Records from a dataset
- - -

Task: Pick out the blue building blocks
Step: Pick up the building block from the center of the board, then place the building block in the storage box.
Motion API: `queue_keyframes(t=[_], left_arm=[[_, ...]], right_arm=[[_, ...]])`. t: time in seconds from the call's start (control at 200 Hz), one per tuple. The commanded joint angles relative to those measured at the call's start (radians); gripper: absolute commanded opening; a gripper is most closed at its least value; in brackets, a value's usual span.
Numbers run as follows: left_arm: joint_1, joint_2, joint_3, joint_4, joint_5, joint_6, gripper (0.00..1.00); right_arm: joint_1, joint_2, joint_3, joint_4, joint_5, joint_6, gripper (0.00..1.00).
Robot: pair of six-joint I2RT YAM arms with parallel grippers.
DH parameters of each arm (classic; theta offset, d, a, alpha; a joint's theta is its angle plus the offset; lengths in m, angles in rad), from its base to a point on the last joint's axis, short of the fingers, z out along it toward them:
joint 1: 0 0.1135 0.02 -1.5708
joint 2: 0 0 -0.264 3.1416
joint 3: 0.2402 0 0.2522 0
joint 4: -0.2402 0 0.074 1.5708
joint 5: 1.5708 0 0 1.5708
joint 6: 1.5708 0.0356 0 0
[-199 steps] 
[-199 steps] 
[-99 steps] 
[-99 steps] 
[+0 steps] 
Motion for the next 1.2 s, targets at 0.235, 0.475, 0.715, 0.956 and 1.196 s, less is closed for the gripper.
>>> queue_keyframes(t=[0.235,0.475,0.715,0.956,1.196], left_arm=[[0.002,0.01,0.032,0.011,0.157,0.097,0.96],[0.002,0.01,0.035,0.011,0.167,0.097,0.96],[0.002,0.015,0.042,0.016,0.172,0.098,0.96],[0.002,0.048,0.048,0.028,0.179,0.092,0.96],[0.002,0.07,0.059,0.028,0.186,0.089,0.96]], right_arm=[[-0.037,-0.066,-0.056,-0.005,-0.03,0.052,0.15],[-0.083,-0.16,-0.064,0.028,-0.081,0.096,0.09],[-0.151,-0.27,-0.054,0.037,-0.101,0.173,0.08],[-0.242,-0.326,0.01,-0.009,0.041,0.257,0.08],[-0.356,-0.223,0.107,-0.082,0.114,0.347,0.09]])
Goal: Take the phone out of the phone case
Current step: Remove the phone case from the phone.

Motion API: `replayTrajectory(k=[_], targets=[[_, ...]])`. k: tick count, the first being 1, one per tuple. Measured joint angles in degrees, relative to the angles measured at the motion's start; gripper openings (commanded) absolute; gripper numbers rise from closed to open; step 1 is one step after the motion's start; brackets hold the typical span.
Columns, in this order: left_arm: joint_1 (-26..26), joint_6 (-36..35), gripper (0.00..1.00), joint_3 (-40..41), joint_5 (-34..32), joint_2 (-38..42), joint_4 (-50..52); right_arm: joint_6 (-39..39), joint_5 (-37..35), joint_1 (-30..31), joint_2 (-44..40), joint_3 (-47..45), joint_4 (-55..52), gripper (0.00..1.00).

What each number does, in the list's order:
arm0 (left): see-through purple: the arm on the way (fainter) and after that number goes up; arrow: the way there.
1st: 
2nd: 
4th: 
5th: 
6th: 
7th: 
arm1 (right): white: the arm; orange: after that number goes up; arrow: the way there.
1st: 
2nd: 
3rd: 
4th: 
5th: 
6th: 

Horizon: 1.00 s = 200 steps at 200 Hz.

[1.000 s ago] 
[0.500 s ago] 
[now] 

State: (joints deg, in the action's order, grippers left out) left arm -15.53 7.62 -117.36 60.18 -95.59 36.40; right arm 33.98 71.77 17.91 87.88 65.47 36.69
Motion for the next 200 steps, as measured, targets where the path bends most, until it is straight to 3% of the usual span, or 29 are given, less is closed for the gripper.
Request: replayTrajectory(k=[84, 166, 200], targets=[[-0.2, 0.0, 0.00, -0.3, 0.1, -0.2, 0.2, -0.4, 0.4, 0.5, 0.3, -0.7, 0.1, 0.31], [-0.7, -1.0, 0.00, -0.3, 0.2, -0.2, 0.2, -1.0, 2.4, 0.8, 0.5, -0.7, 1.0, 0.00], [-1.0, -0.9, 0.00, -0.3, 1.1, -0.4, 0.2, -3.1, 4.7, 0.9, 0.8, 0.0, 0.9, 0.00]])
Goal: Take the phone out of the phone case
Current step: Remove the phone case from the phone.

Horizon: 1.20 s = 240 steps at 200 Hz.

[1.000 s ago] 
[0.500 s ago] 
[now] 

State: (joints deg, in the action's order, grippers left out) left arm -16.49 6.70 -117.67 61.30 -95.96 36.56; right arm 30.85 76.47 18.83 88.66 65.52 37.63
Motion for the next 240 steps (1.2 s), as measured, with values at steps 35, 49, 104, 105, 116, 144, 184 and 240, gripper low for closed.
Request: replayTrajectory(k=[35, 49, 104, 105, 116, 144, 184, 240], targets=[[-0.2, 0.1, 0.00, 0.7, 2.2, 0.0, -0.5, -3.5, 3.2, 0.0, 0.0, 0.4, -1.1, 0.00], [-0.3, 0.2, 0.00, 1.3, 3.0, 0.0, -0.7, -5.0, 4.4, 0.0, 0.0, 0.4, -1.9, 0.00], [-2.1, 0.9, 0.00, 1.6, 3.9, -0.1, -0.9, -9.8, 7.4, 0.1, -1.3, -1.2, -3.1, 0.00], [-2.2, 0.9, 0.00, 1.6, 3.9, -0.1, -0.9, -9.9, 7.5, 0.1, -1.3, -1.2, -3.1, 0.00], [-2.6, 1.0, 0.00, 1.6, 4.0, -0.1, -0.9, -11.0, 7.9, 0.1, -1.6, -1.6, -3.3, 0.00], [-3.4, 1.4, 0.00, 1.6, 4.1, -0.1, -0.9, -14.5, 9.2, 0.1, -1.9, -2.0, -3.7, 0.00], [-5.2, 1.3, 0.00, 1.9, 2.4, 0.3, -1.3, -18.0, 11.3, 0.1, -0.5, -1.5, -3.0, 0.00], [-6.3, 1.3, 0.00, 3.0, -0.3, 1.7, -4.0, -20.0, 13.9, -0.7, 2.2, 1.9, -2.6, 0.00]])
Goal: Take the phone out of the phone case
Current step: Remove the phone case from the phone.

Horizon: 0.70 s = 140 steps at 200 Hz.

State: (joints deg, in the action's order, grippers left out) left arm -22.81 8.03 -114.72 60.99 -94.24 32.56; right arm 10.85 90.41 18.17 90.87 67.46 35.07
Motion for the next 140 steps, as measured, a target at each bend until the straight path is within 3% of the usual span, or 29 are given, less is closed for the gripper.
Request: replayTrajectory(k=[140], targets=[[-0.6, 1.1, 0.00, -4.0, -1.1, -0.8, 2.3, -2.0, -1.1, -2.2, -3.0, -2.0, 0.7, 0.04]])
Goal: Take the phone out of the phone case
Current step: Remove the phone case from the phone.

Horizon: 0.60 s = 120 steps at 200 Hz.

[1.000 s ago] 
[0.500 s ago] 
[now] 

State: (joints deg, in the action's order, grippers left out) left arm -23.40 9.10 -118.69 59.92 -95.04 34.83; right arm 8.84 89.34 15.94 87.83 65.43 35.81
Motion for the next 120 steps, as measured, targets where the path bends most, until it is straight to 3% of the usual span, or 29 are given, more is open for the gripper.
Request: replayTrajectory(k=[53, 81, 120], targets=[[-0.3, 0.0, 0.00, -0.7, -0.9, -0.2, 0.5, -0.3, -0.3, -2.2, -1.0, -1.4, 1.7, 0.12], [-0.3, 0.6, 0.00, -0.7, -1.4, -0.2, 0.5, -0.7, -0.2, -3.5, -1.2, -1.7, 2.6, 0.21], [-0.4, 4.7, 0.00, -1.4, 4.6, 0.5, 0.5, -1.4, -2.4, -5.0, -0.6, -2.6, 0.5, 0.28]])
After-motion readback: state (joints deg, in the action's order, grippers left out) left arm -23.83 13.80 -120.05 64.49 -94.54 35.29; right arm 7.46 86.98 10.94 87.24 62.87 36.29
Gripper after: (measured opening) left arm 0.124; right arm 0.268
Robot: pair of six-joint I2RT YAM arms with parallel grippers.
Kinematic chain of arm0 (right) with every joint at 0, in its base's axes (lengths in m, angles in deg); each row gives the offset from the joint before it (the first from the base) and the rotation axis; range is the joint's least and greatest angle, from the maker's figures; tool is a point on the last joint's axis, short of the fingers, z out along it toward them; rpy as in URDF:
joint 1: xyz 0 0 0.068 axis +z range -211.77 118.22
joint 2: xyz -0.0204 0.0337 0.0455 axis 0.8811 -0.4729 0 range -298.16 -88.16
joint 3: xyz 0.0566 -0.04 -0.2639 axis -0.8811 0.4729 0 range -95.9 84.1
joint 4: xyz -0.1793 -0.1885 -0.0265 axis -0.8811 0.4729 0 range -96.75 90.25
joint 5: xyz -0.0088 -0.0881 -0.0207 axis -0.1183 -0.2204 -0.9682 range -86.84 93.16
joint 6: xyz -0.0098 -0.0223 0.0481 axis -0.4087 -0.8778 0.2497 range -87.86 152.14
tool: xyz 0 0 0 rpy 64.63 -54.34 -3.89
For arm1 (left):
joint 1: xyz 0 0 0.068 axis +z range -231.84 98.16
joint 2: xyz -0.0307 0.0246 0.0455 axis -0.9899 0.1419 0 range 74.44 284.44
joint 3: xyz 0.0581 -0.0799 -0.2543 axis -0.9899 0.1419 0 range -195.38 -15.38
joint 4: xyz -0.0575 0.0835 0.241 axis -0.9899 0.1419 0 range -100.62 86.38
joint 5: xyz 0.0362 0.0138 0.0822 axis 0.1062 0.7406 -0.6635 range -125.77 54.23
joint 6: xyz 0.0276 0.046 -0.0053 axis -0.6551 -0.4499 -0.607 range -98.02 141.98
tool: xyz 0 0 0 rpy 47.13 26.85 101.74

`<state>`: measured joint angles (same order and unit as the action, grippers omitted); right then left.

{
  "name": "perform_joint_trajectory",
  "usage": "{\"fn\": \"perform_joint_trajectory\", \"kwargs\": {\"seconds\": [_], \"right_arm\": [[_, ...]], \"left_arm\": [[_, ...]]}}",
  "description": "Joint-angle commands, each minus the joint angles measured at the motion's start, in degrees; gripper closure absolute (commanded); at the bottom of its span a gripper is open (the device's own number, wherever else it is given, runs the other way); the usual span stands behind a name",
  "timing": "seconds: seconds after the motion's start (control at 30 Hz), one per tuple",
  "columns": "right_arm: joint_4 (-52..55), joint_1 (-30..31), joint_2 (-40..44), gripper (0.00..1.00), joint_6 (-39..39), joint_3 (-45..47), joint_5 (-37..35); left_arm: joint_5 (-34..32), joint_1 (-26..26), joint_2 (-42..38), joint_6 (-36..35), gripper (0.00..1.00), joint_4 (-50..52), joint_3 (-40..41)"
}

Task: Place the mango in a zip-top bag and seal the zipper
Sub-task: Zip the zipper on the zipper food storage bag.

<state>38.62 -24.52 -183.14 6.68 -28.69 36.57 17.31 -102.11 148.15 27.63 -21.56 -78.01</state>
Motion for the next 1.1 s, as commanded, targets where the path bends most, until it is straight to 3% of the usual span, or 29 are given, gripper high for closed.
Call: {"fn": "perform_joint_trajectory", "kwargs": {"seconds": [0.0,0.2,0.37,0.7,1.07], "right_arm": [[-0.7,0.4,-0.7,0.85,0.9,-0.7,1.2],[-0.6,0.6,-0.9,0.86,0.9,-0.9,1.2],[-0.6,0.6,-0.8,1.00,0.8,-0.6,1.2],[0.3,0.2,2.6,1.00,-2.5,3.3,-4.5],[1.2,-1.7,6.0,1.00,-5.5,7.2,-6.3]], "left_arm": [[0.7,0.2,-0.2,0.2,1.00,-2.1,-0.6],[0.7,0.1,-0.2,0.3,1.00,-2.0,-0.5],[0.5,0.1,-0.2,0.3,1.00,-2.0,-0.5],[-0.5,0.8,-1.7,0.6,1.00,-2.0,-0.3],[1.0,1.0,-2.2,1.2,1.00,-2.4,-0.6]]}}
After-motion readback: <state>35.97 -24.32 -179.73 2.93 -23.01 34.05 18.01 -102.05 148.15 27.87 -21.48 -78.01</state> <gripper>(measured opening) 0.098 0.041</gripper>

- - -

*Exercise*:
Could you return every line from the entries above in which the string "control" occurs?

*Completed task*:
Motion API: `queue_keyframes(t=[_], left_arm=[[_, ...]], right_arm=[[_, ...]])`. t: time in seconds from the call's start (control at 200 Hz), one per tuple. The commanded joint angles relative to those measured at the call's start (radians); gripper: absolute commanded opening; a gripper is most closed at its least value; in brackets, a value's usual span.
  "timing": "seconds: seconds after the motion's start (control at 30 Hz), one per tuple",

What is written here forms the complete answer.